Sumpah Pemuda adalah hasil keputusan Kongres Pemuda II yang diselenggarakan tanggal 27 – 28 Oktober 1928. Kongres Pemuda merupakan sebuah acara besar yang diwujudkan oleh para pemuda Indonesia dari sebuah gagasan persatuan yang dicetuskan oleh Perhimpoenan Indonesia (Indonesische Vereeniging) yang tertuang dalam Manifesto Politik Tahun 1925. Tentu saja gagasan ini tercetus dari kondisi masyarakat Indonesia pada masa itu yang berjuang untuk terlepas dari belenggu penjajahan. Peristiwa Sumpah Pemuda merupakan sebuah momentum yang menjadi tonggak sejarah perjuangan bangsa Indonesia, karena Sumpah Pemuda menjadi kebulatan tekad seluruh pemuda untuk menjadi satu tumpah darah, satu bangsa, dan satu bahasa. Sumpah Pemuda menjadikan perjuangan banga Indonesia menjadi lebih terarah karena semua bersatu menuju Indonesia merdeka.

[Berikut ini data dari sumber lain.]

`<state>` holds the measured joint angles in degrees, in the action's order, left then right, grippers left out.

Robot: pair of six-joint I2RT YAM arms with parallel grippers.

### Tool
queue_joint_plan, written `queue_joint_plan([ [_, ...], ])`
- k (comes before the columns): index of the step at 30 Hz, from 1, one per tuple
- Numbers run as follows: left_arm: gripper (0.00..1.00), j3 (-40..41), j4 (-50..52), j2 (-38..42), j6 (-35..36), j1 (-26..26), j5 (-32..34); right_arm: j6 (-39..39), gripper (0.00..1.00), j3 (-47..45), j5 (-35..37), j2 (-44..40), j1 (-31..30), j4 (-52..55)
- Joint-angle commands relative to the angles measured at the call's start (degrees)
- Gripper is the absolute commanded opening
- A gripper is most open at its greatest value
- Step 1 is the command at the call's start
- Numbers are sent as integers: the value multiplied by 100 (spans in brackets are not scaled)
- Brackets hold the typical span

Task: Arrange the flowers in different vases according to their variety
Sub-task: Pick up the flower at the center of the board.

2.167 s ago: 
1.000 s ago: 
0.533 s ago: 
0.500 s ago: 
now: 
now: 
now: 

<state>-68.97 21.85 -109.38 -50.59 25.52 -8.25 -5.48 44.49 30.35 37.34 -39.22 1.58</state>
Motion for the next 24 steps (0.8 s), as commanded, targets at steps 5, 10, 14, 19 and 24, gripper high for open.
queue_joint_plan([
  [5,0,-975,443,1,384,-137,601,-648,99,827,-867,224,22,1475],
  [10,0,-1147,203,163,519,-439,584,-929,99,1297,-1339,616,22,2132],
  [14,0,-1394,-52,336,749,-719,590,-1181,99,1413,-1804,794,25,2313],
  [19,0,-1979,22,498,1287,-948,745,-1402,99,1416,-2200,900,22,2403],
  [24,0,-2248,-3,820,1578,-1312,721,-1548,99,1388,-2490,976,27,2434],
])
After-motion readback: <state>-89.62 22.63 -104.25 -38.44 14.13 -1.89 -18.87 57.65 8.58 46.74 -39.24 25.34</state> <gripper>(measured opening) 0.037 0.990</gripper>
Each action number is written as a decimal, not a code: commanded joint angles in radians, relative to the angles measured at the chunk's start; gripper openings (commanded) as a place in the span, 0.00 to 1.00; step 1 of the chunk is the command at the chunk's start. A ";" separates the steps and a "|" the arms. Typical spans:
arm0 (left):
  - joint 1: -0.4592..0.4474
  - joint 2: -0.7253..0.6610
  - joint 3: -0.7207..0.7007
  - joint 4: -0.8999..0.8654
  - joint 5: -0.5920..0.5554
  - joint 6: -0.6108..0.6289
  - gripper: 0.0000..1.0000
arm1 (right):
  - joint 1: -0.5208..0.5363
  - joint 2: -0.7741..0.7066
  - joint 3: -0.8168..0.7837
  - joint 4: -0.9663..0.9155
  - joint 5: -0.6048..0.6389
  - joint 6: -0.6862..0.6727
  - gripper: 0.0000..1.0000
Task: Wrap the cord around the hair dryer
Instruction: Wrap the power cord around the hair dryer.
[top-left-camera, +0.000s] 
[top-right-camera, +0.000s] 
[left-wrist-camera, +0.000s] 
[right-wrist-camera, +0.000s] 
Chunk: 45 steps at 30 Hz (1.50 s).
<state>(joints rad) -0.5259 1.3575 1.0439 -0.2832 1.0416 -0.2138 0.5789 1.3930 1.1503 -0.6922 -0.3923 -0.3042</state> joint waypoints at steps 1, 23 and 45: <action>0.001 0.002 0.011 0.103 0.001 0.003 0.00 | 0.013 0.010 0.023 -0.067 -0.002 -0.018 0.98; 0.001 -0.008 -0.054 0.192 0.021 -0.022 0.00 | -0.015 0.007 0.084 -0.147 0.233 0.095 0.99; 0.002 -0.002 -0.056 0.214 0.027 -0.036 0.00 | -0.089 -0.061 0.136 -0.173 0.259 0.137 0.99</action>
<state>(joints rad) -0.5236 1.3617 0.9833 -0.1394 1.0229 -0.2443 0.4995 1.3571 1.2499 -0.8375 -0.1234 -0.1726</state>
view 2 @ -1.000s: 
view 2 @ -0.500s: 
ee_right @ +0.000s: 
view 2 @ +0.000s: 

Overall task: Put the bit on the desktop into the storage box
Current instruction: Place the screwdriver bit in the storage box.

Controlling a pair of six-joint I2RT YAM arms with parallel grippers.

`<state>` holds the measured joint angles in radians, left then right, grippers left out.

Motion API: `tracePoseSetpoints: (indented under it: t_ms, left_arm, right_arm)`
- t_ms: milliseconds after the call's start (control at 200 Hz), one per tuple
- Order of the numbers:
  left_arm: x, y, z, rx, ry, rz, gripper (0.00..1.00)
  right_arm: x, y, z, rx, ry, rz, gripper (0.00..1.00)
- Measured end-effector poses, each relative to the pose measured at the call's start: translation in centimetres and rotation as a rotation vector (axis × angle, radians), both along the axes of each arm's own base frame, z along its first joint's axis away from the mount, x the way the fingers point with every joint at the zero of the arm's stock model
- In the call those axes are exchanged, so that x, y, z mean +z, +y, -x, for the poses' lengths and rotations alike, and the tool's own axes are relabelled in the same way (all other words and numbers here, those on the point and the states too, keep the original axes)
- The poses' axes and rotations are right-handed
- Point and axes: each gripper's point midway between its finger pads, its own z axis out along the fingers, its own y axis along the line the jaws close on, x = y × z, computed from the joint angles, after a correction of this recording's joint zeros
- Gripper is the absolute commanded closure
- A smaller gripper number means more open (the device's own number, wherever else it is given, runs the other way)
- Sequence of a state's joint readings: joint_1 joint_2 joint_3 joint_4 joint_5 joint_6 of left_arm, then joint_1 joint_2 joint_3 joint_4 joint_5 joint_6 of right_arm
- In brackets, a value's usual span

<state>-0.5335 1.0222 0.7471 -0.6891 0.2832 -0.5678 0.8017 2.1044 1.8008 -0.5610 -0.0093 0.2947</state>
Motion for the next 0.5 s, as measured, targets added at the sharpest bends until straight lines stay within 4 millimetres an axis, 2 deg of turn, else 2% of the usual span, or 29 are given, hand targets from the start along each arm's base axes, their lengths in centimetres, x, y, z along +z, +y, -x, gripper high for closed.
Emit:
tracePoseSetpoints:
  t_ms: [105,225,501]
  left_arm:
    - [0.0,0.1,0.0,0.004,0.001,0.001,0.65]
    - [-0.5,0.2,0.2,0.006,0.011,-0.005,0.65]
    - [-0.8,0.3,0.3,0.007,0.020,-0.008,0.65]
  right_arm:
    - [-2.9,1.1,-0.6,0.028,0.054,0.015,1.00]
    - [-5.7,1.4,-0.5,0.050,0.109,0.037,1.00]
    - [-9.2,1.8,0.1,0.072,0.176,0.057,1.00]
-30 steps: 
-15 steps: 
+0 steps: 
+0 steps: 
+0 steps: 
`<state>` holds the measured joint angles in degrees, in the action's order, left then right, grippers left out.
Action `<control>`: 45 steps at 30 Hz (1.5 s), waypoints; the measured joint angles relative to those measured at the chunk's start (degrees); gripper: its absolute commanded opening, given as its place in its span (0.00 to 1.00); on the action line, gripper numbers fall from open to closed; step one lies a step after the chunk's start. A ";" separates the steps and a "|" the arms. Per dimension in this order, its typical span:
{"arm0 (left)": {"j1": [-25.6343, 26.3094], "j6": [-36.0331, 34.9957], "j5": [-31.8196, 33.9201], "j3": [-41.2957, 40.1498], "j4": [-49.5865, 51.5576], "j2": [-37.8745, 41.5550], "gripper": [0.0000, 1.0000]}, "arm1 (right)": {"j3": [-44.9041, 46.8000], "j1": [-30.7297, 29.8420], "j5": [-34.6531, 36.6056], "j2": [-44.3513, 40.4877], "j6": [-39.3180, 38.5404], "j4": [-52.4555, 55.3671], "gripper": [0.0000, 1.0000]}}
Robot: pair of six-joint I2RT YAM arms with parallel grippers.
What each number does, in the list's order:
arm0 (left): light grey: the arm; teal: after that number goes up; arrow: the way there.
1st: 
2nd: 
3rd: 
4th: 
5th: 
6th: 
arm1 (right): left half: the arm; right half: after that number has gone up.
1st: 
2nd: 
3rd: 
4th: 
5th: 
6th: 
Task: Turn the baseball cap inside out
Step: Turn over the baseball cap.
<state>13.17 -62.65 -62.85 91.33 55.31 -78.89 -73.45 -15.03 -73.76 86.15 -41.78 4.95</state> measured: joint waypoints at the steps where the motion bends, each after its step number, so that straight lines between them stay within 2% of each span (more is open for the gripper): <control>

Apabila kita menarik sejarah ke belakang, maka kita bisa melihat bahwa ternyata Perhimpoenan Indonesia tidak hanya dipengaruhi oleh pemikiran tokoh – tokoh dari bangsa Eropa, namun ternyata juga dipengaruhi pemikiran tokoh – tokoh dari bangsa Indonesia, diantaranya adalah Kartini. Kartini adalah seorang tokoh wanita yang tidak hanya dikenal karena pemikirannya tentang emansipasi wanita, tapi juga pemikirannya mengenai kebangsaan.
Berdasarkan Soeroto dalam tahun 2011, pada tanggal 2 Mei 1898, Bupati Sosroningrat (ayah Kartini) membebaskan anak – anaknya dari tradisi pingitan. Sejak itu Kartini dan adik-adiknya diajak ke acara-acara yang berada di luar kediamannya. Salah satunya adalah berkunjung ke desa-desa untuk melakukan dialog dengan masyarakatnya. Masyarakat pun dengan jujur dan terbuka menyampaikan permasalahannya (Marihandono,dk., 2016: 25-26) Dari sinilah, Kartini mengetahui adanya keburukan-keburukan dan keterbelakangan masyarakat sehingga bercita-cita untuk memperbaiki keadaan bangsa Indonesia. Hal ini dituangkan Kartini dalam surat kepada sahabatnya dalam buku Habis Gelap Terbitlah Terang. (Anonim, 2018: 21) Buku ini mendapatkan respon yang hangat dari perkumpulan masyarakat Indonesia di Belanda yang bernama Indische Vereeniging dengan mengadakan serangkaian ceramah guna memperingati Kartini. Dalam acara tersebut, Notosoeroto (ketua Indische Vereeniging) menunjukkan kekaguman pada Kartini melalui pernyataannya, “Kartini menunjukkan keberanian melanjutkan perjuangan (sekalipun) dengan pengorbanan batin yang luar biasa … ”. (Soebadio dan Sadli, 1990: 106-108) Hal ini, menunjukkan bagaimana Kartini begitu menginspirasi para anggota Indische Vereeniging. Selanjutnya, pada tahun 1922 Indische Vereeniging berganti nama menjadi Indonesische Vereeniging (Perhimpoenan Indonesia). (Marihandono, dkk., 2016:188)
Referensi :
————-. (2018). 45 Tahun Sumpah Pemuda. Museum Sumpah Pemuda. Jakarta. Cetakan Ketiga
Marihandono, dkk. (2016). Sisi Lain Kartini. Kementerian Pendidikan dan Kebudayaan, Museum Kebangkitan Nasional. Jakarta.
Soebadio, Hartati dan Sadli, Saparinah. (1990). KARTINI Pribadi Mandiri. PT Gramedia Pustaka Utama. Jakarta.